Voice Coil Controlled Inspiration and Expiration Valves

Abstract: This master thesis was performed at Maquet Critical Care located in Solna, Stockholm. Maquet Critical Care is a market leader in high performance medical ventilators. A ventilator is a medical device that helps patients to breathe. Two of the most vital components of a ventilator are the valves that are closest to the patient. These are the inspiration valve and the expiration valve. The main purpose with this thesis is to get, theoretical as well as practical insights into the inspiration and expiration valves to be developed. On top of this a ventilator using the developed valves was to be developed. On the base of theoretical knowledge, the aim of the thesis is to achieve a set of valve and ventilator requirements on developed prototypes. On top of this the thesis should be able to deliver advice and guidelines for possible future research on these valves. In order to use valves in a ventilator there were many requirement posed on the valves. These requirements included flow characteristics, power consumption, dynamic performance and cost.
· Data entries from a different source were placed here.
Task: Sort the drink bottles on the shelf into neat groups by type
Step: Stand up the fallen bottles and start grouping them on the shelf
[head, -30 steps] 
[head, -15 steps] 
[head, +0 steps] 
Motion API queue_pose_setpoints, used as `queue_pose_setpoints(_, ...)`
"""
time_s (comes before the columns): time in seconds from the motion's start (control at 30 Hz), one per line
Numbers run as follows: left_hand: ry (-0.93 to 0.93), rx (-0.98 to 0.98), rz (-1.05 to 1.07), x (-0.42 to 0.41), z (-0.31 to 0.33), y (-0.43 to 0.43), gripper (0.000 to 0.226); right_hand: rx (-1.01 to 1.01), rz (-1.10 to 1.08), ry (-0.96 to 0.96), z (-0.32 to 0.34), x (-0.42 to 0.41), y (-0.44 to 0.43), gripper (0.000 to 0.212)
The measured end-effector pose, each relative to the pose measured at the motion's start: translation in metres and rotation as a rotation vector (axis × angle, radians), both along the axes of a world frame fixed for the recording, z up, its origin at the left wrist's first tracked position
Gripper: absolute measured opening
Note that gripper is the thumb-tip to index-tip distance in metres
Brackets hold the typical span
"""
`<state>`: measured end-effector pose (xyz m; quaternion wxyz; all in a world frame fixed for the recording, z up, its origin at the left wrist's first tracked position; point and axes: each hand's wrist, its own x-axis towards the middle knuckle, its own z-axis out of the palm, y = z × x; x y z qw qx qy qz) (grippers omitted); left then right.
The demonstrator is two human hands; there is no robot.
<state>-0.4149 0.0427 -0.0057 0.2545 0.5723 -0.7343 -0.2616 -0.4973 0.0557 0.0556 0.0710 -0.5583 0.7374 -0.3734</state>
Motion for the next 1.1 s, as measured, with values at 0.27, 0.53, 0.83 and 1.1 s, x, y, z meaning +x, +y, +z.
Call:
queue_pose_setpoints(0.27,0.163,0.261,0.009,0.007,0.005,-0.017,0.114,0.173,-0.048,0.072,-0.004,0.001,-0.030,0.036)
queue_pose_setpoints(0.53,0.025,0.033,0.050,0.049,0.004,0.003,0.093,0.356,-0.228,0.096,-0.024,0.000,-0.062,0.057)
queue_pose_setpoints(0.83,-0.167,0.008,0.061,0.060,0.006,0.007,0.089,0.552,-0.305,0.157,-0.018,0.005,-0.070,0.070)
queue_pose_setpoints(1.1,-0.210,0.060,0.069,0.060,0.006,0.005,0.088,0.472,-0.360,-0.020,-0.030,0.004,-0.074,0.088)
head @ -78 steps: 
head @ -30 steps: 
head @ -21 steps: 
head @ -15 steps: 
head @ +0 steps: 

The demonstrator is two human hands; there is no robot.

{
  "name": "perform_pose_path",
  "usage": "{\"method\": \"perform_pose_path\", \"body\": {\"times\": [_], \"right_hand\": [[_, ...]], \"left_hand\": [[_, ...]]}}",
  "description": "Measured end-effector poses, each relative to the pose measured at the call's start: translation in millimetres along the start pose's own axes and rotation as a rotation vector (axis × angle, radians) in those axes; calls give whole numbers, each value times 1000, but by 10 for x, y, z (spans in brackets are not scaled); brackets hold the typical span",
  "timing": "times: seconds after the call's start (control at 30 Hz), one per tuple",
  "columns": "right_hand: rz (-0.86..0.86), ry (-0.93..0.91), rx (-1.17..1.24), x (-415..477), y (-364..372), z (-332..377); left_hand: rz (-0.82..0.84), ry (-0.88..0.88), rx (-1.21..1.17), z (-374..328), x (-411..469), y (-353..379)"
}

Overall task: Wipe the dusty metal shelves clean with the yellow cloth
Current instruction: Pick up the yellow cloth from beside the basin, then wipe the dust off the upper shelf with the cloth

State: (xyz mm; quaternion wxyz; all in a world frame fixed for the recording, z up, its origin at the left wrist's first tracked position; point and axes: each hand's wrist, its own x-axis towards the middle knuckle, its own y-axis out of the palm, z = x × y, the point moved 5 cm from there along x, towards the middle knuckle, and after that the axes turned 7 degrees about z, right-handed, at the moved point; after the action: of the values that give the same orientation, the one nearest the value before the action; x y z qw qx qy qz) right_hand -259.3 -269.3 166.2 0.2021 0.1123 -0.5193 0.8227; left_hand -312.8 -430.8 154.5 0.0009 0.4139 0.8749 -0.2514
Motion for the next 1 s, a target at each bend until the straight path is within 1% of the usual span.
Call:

The methodology used included a pre study of fluid dynamics, valves and ventilators. Initial valve designs were developed with the use of flow simulations. The valve models were manufactured and tested as well as being compared to the flow simulations. The actuators used for the valves were voice coils. In this thesis a standard actuator was used to control the valves but in order to get the maximum performance an investigation into optimized voice coils were performed. In order to get insight into the control of the valves, a dynamic model of the voice coil were developed. This model was verified to have the same bandwidth as the measured voice coils and valve assembly. In order to realize a pressure controlled ventilation mode the inspiration valve and expiration valve were synchronized. The control algorithms were implemented in Matlab/Simulink with dSPACE. The tested requirements were fulfilled, resulting in valves that have a maximum power consumption of 2 Watts. The pressure controlled ventilation was executed on the developed demonstration ventilator. The performances of this ventilator were desirable and fulfilled the ventilator requirements. Two specializations topics have also been investigated, in the areas of flexure based voice coil suspension and gas modeling.